Instructions for the task -
Wherever a picture appears, skip it and retype the rest of the data exactly.
○ ○ ○ ○
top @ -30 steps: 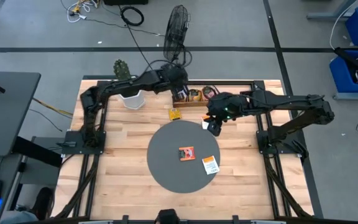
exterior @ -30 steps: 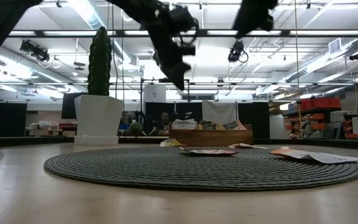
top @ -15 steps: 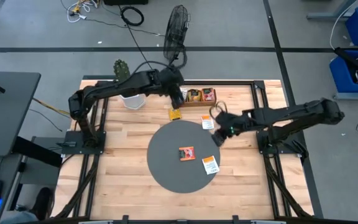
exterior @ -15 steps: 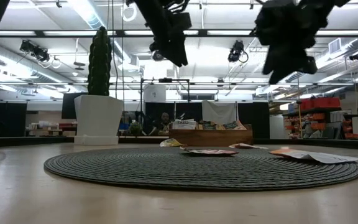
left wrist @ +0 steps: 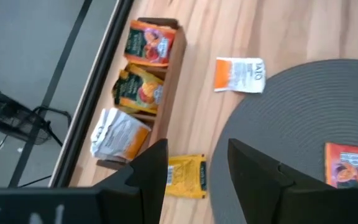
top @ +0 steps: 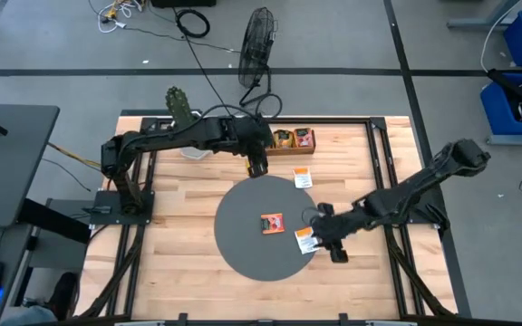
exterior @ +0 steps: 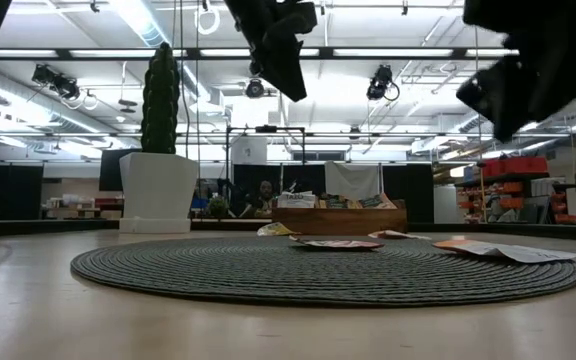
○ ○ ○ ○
Finished task -
top @ -30 steps: 
exterior @ -30 steps: 
top @ -15 steps: 
exterior @ -15 steps: 
left wrist @ +0 steps: 
top @ +0 steps: 
exterior @ +0 steps: 

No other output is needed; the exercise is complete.